Federal Court of Appeal Affirms PMPRB’s Consumer Protection Mandate

By David K. Wilson and Anna Turinov

The Federal Court of Appeal has unanimously ruled that a drug company does not have to own a patent to be subject to the consumer protection mandate of the Patented Medicine Prices Review Board (“PMPRB” or “Board”).  Canada (Attorney General) v. Sandoz Canada Inc., 2015 FCA 249, holds that a “patentee” within the authority of the PMPRB can include companies exercising rights under a patent without holding or owning the patent.

The ruling affirms the PMPRB’s broad consumer protection powers, and its expertise in addressing the complex relationship between so-called “innovator” and “generic” drug companies.

Background

The appeal arose out of a series of proceedings before the Board in relation to medicines sold by ratiopharm (now Teva)[1] and Sandoz.

Ratiopharm sold generic equivalents of various medicines subject to patents, including a generic equivalent (ratio-Salbutamol HFA) of a widely-used anti-asthmatic medicine sold by GlaxoSmithKline (Ventolin HFA). Sandoz sold medicines subject to patents held by its parent company, Novartis Pharma AG. The Board found that ratiopharm sold the medicine in question at excessive prices, and separately found that ratiopharm had to provide certain information regarding other medicines. In a subsequent ruling, the Board ordered Sandoz to provide certain information with respect to the medicines marketed by it.
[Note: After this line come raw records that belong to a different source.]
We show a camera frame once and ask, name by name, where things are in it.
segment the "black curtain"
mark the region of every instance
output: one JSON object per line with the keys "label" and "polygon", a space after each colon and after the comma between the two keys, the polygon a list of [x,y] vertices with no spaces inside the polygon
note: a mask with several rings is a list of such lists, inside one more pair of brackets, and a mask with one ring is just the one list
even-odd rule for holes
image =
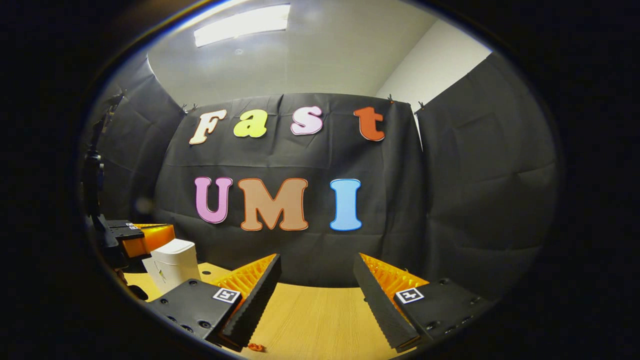
{"label": "black curtain", "polygon": [[[294,135],[292,114],[303,106],[322,110],[322,129]],[[372,106],[383,115],[376,122],[382,141],[360,133],[353,112]],[[237,137],[234,127],[248,110],[268,113],[260,138]],[[203,113],[226,110],[204,143],[190,145]],[[307,286],[357,286],[353,256],[357,252],[417,273],[424,260],[422,152],[409,104],[357,95],[285,94],[236,99],[202,106],[180,124],[157,181],[158,221],[175,224],[176,236],[196,243],[198,258],[236,268],[274,252],[282,255],[281,281]],[[195,204],[197,177],[209,177],[211,211],[218,207],[216,178],[229,177],[228,216],[219,223],[202,220]],[[303,208],[308,229],[284,231],[266,226],[245,231],[244,193],[240,180],[261,179],[270,196],[289,178],[308,181]],[[357,215],[362,227],[335,231],[334,179],[358,179]]]}
{"label": "black curtain", "polygon": [[[100,210],[110,220],[151,222],[164,153],[185,113],[158,82],[147,55],[141,54],[128,60],[109,81],[88,124],[98,121],[107,110],[106,100],[123,89],[126,95],[97,146],[105,174]],[[90,128],[84,133],[83,150]]]}
{"label": "black curtain", "polygon": [[495,53],[417,117],[429,192],[424,274],[497,298],[533,262],[554,216],[547,119]]}

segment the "table surface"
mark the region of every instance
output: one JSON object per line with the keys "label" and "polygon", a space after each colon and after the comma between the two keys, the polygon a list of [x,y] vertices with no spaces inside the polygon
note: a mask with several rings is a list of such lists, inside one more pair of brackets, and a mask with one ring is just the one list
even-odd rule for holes
{"label": "table surface", "polygon": [[[230,272],[208,263],[198,267],[204,282],[213,282]],[[149,295],[147,301],[162,295],[149,274],[125,274],[125,278]],[[265,352],[243,348],[240,355],[247,359],[376,360],[399,355],[389,347],[360,288],[278,283],[251,343],[263,345]]]}

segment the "pink letter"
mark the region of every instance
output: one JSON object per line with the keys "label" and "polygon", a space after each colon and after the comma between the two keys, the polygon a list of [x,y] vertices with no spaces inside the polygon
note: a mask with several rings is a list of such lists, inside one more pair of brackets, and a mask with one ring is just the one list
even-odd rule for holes
{"label": "pink letter", "polygon": [[322,110],[317,106],[304,106],[293,112],[293,122],[291,132],[294,135],[315,134],[322,129]]}
{"label": "pink letter", "polygon": [[209,185],[211,185],[211,179],[208,177],[196,178],[196,209],[198,215],[206,222],[218,224],[225,221],[227,218],[228,210],[228,196],[229,186],[234,183],[233,180],[228,177],[219,177],[216,179],[216,185],[218,185],[218,210],[211,211],[207,205],[207,194],[209,193]]}

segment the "orange object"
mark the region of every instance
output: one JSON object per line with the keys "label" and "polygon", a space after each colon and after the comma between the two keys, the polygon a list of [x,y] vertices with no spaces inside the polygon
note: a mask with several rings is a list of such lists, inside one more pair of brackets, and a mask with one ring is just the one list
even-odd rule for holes
{"label": "orange object", "polygon": [[264,347],[260,344],[250,343],[249,346],[247,347],[249,348],[249,350],[253,350],[253,351],[259,351],[259,352],[264,351]]}
{"label": "orange object", "polygon": [[133,224],[145,235],[143,238],[124,240],[122,246],[130,258],[150,254],[153,250],[175,239],[173,225],[170,224]]}
{"label": "orange object", "polygon": [[401,314],[403,314],[403,312],[394,301],[394,295],[398,291],[417,288],[418,286],[429,284],[427,280],[421,279],[405,270],[398,269],[383,261],[362,253],[360,253],[360,256],[364,263],[369,267],[369,270],[373,274],[373,277],[378,281],[378,284],[380,284],[382,290],[387,294],[389,300],[394,304],[396,310]]}
{"label": "orange object", "polygon": [[245,266],[239,267],[229,274],[210,282],[212,285],[229,290],[240,291],[242,294],[242,299],[229,318],[232,318],[236,311],[242,306],[242,304],[244,304],[247,296],[249,296],[249,293],[251,293],[255,285],[258,283],[258,280],[260,280],[262,274],[264,274],[265,270],[267,270],[267,267],[275,257],[276,254],[266,256],[254,261],[253,263],[248,263]]}

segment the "blue letter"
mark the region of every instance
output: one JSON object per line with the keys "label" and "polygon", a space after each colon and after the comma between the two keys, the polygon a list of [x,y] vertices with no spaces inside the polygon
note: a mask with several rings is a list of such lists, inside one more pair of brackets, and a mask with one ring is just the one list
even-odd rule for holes
{"label": "blue letter", "polygon": [[362,227],[356,216],[356,192],[360,180],[336,179],[329,186],[335,191],[335,220],[329,224],[333,230],[351,231]]}

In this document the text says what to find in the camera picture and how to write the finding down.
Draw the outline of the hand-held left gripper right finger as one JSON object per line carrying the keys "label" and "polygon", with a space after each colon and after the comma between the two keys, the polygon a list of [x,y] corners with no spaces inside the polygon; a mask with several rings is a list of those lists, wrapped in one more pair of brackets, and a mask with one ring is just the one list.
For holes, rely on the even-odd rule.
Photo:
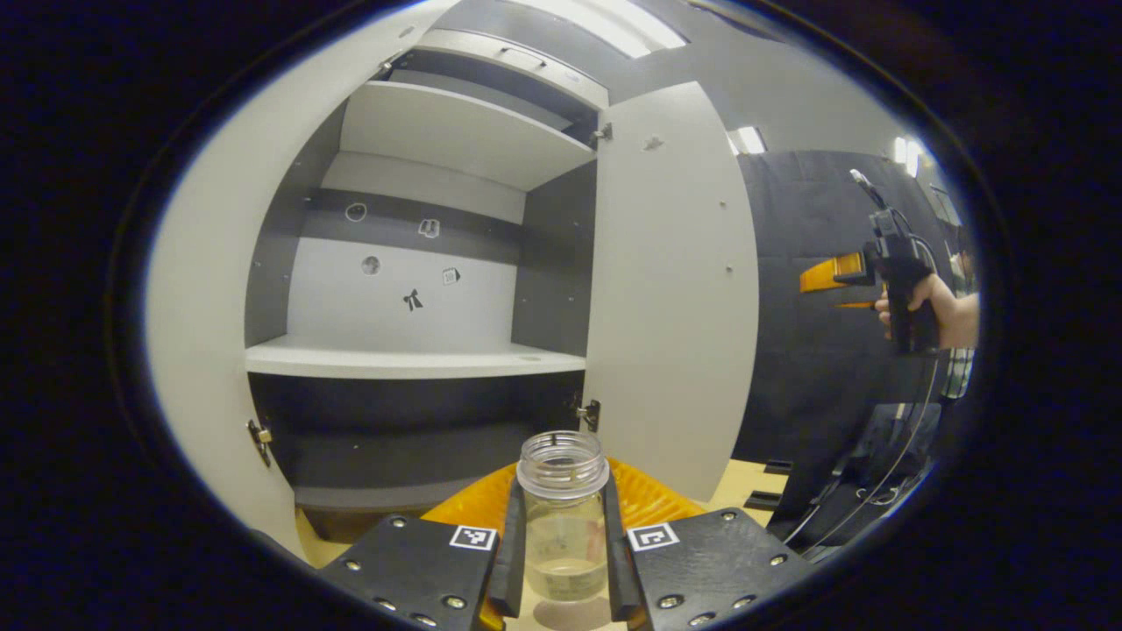
{"label": "hand-held left gripper right finger", "polygon": [[609,466],[609,602],[629,630],[744,630],[813,571],[741,507],[702,510],[632,464]]}

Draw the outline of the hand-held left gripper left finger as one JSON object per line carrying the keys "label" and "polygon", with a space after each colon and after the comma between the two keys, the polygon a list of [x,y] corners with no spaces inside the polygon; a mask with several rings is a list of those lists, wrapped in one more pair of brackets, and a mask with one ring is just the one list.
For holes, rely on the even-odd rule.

The threshold question in both cases was whether ratiopharm and Sandoz were “patentees” under s. 79(1) of the Patent Act, R.S.C. 1985, c. P-4, given that neither directly owned patents over the medicines in question. A related question was whether subjecting companies that did not hold patents to excessive pricing controls was constitutionally valid.

The Board answered both threshold questions in the affirmative.  The Federal Court (Mr. Justice O’Reilly) disagreed, ruling that such entities were not captured by the term “patentee”, and concluding otherwise could render s. 79(1) unconstitutional.

Decision of the Federal Court of Appeal

The unanimous decision of Chief Justice Noël (Pelletier and Rennie JJ.A., concurring) is significant in a number of ways.

First, the Court of Appeal reaffirmed the Board’s characterization of its mandate as protecting consumers from excessive pricing of patented medicines.  The Court rejected the narrower view of the scheme, favoured by O’Reilly J., as intended to prevent patent holders from pricing their patented medicines excessively.

Second, the Court emphasized the need for deference to the Board’s expertise. The question whether a person is “entitled to exercise any right in relation to a patent” is highly fact dependent, informed by the Board’s appreciation of the pharmaceutical industry and the complex relationship between innovators and generics.

Third, in the Court’s view, including non-patent owners in s. 79(1) did not render the scheme unconstitutional. Moreover, it was not open to interpret the term “patentee” narrowly on the basis that the Board’s interpretation might render the scheme unconstitutional.

Fourth, the Court rejected the view that the Board’s price review power is limited to “factory-gate prices”. The Court recognized the Board’s power to look past the first sale, provided the party whose prices are subject to review is also a “patentee” of the medicine in question.

The Federal Court of Appeal ruling is not the last word on the subject.  Certain issues were referred back to the Federal Court for decision, including the reasonableness of the excessive pricing finding of the Board in respect of ratio-Salbutamol HFA.

[1] David K. Wilson was counsel for Board Staff before the Board in the ratiopharm proceedings.